The lines to copy run from the one containing "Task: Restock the" to the end of the listing. Please write them out exactly, minus the pictures.

:: Recorded information

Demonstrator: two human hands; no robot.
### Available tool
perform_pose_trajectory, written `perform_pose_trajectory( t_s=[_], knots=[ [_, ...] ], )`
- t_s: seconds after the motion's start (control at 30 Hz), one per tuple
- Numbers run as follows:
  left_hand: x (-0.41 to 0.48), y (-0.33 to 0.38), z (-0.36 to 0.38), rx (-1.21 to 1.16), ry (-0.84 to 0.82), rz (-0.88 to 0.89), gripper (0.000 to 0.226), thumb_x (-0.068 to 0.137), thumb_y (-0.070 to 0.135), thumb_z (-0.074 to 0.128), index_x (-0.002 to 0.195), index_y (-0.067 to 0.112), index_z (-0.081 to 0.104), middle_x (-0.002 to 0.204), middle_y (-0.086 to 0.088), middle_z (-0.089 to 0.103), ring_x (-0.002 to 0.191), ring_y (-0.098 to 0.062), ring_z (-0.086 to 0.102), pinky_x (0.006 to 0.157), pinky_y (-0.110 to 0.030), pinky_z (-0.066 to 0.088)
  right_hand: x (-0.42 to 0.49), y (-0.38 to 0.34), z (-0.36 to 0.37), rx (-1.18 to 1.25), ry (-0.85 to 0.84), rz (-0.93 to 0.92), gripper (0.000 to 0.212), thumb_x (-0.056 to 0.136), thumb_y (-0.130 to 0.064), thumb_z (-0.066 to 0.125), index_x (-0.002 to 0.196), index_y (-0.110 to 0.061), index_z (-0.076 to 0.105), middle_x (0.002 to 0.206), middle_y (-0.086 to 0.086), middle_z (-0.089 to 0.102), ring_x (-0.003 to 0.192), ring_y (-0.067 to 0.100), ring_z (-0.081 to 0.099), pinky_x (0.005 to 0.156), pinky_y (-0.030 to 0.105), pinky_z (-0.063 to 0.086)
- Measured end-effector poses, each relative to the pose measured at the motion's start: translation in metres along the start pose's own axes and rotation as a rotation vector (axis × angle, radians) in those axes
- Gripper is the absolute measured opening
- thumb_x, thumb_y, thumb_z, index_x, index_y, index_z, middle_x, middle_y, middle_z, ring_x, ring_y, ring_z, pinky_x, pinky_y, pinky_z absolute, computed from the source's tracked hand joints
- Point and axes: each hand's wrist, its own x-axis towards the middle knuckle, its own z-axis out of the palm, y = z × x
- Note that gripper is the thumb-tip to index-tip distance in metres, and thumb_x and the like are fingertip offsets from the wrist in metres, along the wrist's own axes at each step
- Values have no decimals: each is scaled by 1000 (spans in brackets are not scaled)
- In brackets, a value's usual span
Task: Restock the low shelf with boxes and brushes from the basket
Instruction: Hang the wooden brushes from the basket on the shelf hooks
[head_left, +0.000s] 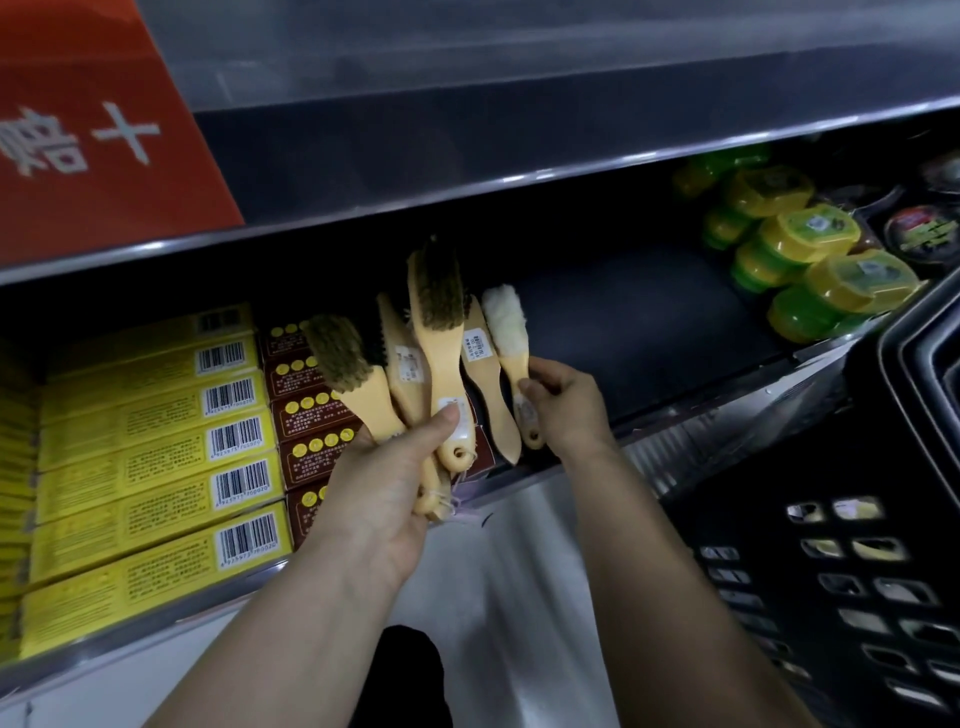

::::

[Your solution]:
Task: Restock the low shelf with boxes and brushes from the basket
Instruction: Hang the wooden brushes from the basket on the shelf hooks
[head_left, +0.000s] 

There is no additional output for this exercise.